#### [ACTION ITEM]
Output the whole listing exactly, except for the pictures in it.

#### [GIVEN DATA]
════
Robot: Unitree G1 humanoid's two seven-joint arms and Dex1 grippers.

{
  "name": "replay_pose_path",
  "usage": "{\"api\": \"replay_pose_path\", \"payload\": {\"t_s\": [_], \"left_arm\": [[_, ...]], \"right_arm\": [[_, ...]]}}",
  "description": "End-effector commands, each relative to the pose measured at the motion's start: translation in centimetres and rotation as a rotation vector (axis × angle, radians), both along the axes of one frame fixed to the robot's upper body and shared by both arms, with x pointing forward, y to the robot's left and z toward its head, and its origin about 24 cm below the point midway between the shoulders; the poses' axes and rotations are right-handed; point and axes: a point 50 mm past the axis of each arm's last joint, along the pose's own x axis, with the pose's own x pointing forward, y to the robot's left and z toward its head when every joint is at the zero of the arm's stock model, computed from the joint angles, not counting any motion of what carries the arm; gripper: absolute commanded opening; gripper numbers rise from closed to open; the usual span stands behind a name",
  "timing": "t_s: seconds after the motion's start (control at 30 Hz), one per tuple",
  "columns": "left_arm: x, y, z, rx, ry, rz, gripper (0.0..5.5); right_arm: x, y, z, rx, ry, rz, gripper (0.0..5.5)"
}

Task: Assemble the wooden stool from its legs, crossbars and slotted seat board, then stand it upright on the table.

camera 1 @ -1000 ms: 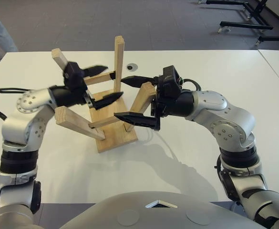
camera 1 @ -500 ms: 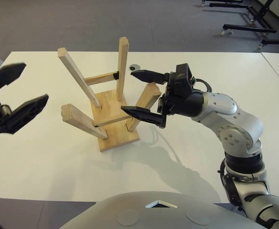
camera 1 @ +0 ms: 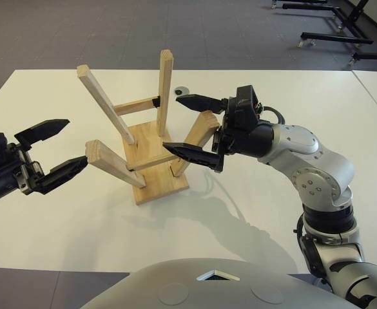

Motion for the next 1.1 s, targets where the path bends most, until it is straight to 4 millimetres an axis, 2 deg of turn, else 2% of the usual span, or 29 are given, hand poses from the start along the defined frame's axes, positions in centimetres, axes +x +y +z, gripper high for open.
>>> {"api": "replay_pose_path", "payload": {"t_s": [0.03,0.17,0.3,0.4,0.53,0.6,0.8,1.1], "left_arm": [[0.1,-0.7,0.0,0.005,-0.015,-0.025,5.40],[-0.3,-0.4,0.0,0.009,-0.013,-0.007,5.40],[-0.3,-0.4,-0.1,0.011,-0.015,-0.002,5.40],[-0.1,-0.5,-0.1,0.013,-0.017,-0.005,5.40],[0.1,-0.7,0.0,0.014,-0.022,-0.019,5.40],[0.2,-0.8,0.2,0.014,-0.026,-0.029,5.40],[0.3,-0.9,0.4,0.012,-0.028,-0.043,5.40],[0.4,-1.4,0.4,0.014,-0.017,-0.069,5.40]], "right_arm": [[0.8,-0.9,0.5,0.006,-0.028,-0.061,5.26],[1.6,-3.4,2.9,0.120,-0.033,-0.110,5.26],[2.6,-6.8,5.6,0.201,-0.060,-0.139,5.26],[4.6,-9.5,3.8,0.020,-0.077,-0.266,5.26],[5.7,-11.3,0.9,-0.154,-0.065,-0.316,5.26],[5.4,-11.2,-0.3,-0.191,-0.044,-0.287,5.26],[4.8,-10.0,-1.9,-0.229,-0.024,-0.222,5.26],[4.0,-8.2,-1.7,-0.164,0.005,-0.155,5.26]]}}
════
#### [ANSWER SPACE]
Robot: Unitree G1 humanoid's two seven-joint arms and Dex1 grippers.

{
  "name": "replay_pose_path",
  "usage": "{\"api\": \"replay_pose_path\", \"payload\": {\"t_s\": [_], \"left_arm\": [[_, ...]], \"right_arm\": [[_, ...]]}}",
  "description": "End-effector commands, each relative to the pose measured at the motion's start: translation in centimetres and rotation as a rotation vector (axis × angle, radians), both along the axes of one frame fixed to the robot's upper body and shared by both arms, with x pointing forward, y to the robot's left and z toward its head, and its origin about 24 cm below the point midway between the shoulders; the poses' axes and rotations are right-handed; point and axes: a point 50 mm past the axis of each arm's last joint, along the pose's own x axis, with the pose's own x pointing forward, y to the robot's left and z toward its head when every joint is at the zero of the arm's stock model, computed from the joint angles, not counting any motion of what carries the arm; gripper: absolute commanded opening; gripper numbers rise from closed to open; the usual span stands behind a name",
  "timing": "t_s: seconds after the motion's start (control at 30 Hz), one per tuple",
  "columns": "left_arm: x, y, z, rx, ry, rz, gripper (0.0..5.5); right_arm: x, y, z, rx, ry, rz, gripper (0.0..5.5)"
}

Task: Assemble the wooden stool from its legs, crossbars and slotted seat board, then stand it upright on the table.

camera 1 @ -1000 ms: 
camera 1 @ -500 ms: 
camera 1 @ +0 ms: 

Motion for the next 1.1 s, targets where the path bends most, until it is straight to 4 millimetres an axis, 2 deg of turn, else 2% of the usual span, or 29 are given, hand poses from the start along the defined frame's axes, positions in centimetres, axes +x +y +z, gripper high for open.
>>> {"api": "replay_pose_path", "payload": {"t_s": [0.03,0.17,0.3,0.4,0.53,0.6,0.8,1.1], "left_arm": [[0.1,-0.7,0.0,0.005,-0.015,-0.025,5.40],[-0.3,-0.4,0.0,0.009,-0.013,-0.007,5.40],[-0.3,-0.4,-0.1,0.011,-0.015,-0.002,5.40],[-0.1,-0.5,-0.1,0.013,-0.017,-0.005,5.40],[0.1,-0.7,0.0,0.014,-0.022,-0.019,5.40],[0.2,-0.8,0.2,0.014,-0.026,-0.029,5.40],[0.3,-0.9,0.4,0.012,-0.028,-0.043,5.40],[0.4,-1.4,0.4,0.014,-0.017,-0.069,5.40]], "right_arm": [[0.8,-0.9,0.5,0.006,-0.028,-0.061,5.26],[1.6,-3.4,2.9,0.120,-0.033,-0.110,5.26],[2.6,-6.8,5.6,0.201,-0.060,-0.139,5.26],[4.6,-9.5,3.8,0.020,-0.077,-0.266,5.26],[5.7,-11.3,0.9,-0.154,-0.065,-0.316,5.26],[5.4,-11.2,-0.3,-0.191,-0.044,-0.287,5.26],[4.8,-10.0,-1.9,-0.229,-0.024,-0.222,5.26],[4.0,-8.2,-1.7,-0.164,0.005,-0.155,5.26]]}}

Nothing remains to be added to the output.